前者の場合、遺言執行者は家庭裁判所が選任するため、必ずしも他の相続人が就任できるとは限りません。
弁護士等の専門職が選任された場合には、相応の費用が発生することになります。
4 問題は、遺言執行者が代償金を払えなくなることである
遺言執行者である相続人が取得した遺産が不動産である場合、代償金として支払うことのできるお金を遺言執行者が持っていないという事態が想定されます。
この場合は、遺言執行者である相続人が取得した不動産に対して、強制執行をかけていくことが考えられます。
しかし、問題は、遺言執行者が自分への遺贈を先行させながら、その不動産すら他人に売却するなどして、代償金を支払うことができなくなることです。

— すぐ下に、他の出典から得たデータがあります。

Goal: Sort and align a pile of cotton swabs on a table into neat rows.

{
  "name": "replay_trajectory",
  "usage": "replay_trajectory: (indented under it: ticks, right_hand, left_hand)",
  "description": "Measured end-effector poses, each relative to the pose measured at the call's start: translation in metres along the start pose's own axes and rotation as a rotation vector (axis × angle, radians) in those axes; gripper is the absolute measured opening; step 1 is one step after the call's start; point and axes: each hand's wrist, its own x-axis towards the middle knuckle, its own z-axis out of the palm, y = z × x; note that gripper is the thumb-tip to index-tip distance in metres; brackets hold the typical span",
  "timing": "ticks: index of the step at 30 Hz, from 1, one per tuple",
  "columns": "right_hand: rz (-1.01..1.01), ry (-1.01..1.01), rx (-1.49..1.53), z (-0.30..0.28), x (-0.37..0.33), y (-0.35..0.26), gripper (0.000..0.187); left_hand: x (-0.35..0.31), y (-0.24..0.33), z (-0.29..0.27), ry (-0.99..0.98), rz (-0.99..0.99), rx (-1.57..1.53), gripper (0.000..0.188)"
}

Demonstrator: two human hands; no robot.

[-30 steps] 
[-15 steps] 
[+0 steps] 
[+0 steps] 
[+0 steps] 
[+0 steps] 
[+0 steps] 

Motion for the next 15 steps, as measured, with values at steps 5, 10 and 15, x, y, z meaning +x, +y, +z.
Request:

本件の遺言執行者の財産状況は分かりませんが、上記のようなおそれがある場合には、あらかじめ遺言執行者である相続人が取得した不動産等に対して仮差押えの手続きをしておく必要があります。
5 法専門家への相談をしたほうがよいでしょう。
相談者としての対応方法についてフローチャートにまとめておきます。
ただし、上述の通り、遺言執行者である相続人の資産状況等によっては、直ちに財産保全の措置を取った方がよいケースもあります。また、遺言執行者の解任・選任には一定の費用と時間がかかるので、これを省略した方が良い場合があります。
どのような方法を取るべきかは、個別具体的な事情により異なりますので、法専門家の助言を受けながら進められると良いでしょう。